Resolução nº 034/2023 do Cepe (disponível aqui) estabelece que atividades envolvendo estudantes dos últimos anos bem como as de mobilidade estudantil nacional e internacional e os serviços prestados pelos alunos de Direito no Escritório de Aplicação de Assuntos Jurídicos (EAAJ) devem ser mantidas. Ainda, de acordo com o órgão, os calendários da pós-graduação stricto (mestrado e doutorado) e lato sensu (especialização e residência) também seguem em andamento após votação.
Eliel Machado, professor de Ciência Política e diretor de Comunicação do Sindiprol/Aduel, destaca que a categoria discorda da suspensão parcial e reforça a preocupação com consequências que as ressalvas podem trazer, comprometendo o direito de adesão à greve, sobretudo, aos educadores com vínculo temporário, submetidos a condições ainda mais precarizadas de trabalho.

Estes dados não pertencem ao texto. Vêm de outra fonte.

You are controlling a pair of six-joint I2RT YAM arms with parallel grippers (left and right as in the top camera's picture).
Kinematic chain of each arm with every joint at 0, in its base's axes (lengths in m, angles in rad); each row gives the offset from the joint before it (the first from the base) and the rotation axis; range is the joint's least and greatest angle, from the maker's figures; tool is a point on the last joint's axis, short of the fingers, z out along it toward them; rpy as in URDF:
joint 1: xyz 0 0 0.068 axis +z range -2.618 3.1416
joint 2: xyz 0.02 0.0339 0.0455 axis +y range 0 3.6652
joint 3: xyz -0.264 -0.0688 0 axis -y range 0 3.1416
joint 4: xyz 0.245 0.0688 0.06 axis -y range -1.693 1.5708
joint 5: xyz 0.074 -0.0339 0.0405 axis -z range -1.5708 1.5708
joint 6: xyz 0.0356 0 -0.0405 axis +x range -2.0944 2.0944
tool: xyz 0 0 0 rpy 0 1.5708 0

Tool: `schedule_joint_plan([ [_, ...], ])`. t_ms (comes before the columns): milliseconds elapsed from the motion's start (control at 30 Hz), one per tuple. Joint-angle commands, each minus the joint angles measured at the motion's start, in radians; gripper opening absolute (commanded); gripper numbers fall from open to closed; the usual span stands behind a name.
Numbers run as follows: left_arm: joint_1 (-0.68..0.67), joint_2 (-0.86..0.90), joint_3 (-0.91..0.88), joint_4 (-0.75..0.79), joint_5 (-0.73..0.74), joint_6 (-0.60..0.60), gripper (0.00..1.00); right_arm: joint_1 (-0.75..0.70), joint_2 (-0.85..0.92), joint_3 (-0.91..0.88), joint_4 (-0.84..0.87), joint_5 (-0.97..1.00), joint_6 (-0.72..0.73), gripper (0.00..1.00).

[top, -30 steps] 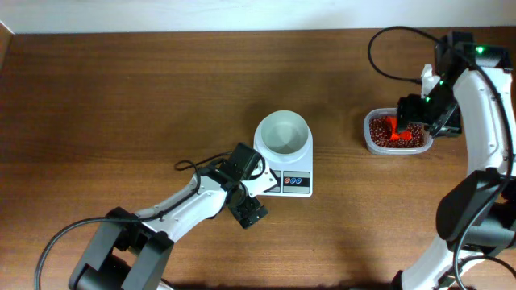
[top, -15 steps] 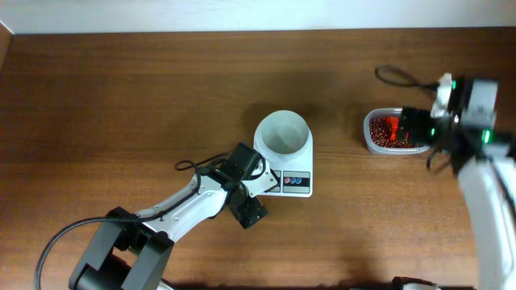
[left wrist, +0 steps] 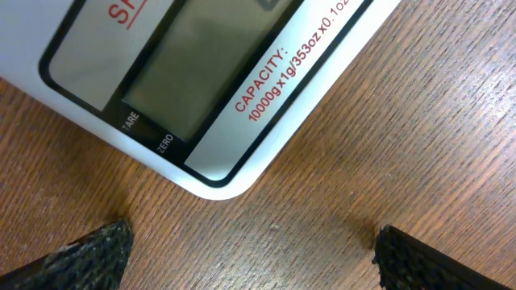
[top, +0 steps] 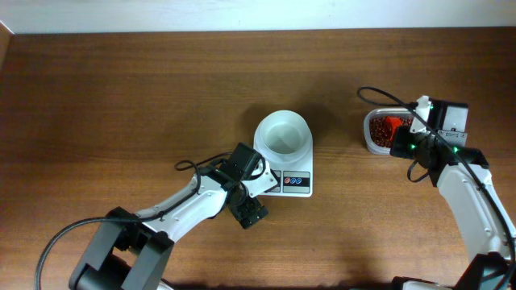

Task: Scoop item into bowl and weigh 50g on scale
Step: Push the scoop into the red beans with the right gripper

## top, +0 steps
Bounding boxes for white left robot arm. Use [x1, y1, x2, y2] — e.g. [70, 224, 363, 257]
[69, 143, 277, 289]

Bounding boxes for white bowl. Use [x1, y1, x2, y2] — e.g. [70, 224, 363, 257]
[254, 110, 313, 155]

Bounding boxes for red adzuki beans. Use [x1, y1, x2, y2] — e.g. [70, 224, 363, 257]
[369, 116, 413, 148]

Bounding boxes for white digital kitchen scale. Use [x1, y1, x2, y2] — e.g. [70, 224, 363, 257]
[253, 140, 314, 197]

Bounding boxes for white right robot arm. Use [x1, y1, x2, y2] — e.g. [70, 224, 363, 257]
[390, 96, 515, 289]

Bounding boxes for red measuring scoop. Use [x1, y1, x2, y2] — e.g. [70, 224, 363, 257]
[382, 116, 403, 141]

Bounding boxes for clear plastic bean container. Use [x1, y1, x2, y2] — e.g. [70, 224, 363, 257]
[364, 108, 414, 155]

“Nós repudiamos o modo como foi feito, a suspensão apenas parcial. Achamos, inclusive, que pode resultar em assédio aos professores, principalmente, os temporários que se veem obrigados pelas administrações superiores ou mais imediatas como Colegiados, chefias de Departamento, a terem que ministrarem aulas, darem provas, montar bancas de TCC [Trabalho de Conclusão de Curso]”, pontua.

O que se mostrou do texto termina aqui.